APS News

November 2011 (Volume 20, Number 10)

Nobels Honor Discoveries of Accelerating Universe, Quasicrystals

Hubble's View of NGC 5584

Image courtesy of NASA

Hubble's View of NGC 5584

 

Three astrophysicists, two of them US-based, were awarded the 2011 Nobel Prize for physics for “the discovery of the accelerating expansion of the Universe through observations of distant supernovae”, and, in an unusual twist, this year’s chemistry prize was awarded to research first published in Physical Review Letters.

The Nobel Prize Committee awarded half of the physics prize to Saul Perlmutter at Lawrence Berkeley National Laboratory, while the other half was split between Brian Schmidt at the Australian National University and Adam Riess at Johns Hopkins University. The chemistry prize was awarded to Dan Shechtman of the Technion–Israel Institute of Technology for his discovery of quasicrystals.

In the mid 1990s, the two research teams that were headed by Perlmutter and by Riess and Schmidt respectively, examined the redshifts of distant supernovae to measure the expansion of the universe. They both independently published findings in 1998 announcing the unexpected conclusion that the universe appears to be accelerating as it expands. The discovery came as a complete surprise to the field, and its cause remains one of the biggest mysteries in cosmology.

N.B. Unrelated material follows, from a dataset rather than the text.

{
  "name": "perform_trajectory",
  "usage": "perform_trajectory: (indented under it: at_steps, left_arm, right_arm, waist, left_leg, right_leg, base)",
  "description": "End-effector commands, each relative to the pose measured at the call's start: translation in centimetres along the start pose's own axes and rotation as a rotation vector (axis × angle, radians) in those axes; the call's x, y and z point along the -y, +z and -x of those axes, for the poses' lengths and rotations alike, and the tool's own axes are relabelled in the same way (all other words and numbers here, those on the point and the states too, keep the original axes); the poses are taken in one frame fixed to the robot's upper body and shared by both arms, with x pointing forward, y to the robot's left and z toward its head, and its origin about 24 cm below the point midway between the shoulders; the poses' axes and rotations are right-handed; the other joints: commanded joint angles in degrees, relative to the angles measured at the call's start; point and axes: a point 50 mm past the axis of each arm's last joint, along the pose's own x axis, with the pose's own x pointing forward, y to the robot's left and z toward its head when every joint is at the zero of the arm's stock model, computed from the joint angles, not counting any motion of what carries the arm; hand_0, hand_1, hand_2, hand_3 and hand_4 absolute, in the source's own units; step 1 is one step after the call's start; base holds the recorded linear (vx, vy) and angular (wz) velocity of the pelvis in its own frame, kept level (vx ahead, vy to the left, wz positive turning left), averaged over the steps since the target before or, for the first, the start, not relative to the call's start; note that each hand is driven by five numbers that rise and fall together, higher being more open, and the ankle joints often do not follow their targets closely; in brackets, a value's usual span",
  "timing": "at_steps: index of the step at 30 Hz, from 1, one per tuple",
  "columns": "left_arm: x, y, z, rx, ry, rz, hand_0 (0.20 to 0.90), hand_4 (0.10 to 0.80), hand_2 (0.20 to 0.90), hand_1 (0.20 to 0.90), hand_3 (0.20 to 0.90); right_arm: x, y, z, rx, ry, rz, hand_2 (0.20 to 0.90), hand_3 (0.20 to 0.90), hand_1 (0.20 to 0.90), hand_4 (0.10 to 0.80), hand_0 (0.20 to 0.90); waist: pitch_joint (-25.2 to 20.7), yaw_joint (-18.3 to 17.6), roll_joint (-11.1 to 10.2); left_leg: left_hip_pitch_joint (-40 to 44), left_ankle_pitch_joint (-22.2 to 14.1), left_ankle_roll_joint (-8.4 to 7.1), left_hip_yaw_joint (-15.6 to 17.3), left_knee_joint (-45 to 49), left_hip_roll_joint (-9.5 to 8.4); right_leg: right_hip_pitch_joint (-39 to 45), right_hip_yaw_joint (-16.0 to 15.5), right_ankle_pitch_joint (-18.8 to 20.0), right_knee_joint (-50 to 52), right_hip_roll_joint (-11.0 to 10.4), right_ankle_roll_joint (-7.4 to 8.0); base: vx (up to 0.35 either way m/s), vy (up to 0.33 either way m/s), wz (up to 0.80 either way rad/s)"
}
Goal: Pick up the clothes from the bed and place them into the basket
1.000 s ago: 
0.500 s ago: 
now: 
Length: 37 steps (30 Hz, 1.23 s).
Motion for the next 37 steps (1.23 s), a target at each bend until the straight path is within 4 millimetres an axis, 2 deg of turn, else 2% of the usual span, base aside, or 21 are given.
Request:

 “Not only do we not know what dark energy might be, that would be making the universe expand faster and faster, we don’t even know whether really the answer will turn out to be a new energy in the universe,” Perlmutter said in an interview with Nobel Media following the announcement. “It’s possible that we’ve just discovered an extra wrinkle in Einstein’s Theory of Relativity, and that that would be the real final result. But at this point, the job is really back in our court again as observers, and we have to come up with more data that will help narrow in on what the answer is.”

Further investigation showed that this mysterious force, dubbed “dark energy,” makes up about three-quarters of the known universe. Dark matter makes up about 20 percent of the universe, leaving only 5 percent of the universe as normal matter.

“I think that the idea of the accelerating universe, indicating that there was some other big thing in the universe, other than things that have normal gravity, meant that a lot of the problems that existed in cosmology back in 1998 were suddenly solved if this stuff existed,” Schmidt said in an interview with Nobel Media. “So there were a lot of people, especially theorists, who wanted the universe to be geometrically flat, which means it had to have a lot of stuff in it that we just didn’t know was there. And this stuff solved that problem. It gave the extra matter in the universe that needed to be flat.”

Many have compared dark energy to Einstein’s “cosmological constant,” which he introduced to explain the then-current belief that the universe was static. In 1999, Michael Turner of the University of Chicago, who is currently APS vice-President, coined the term “dark energy” in a paper published in Physical Review D.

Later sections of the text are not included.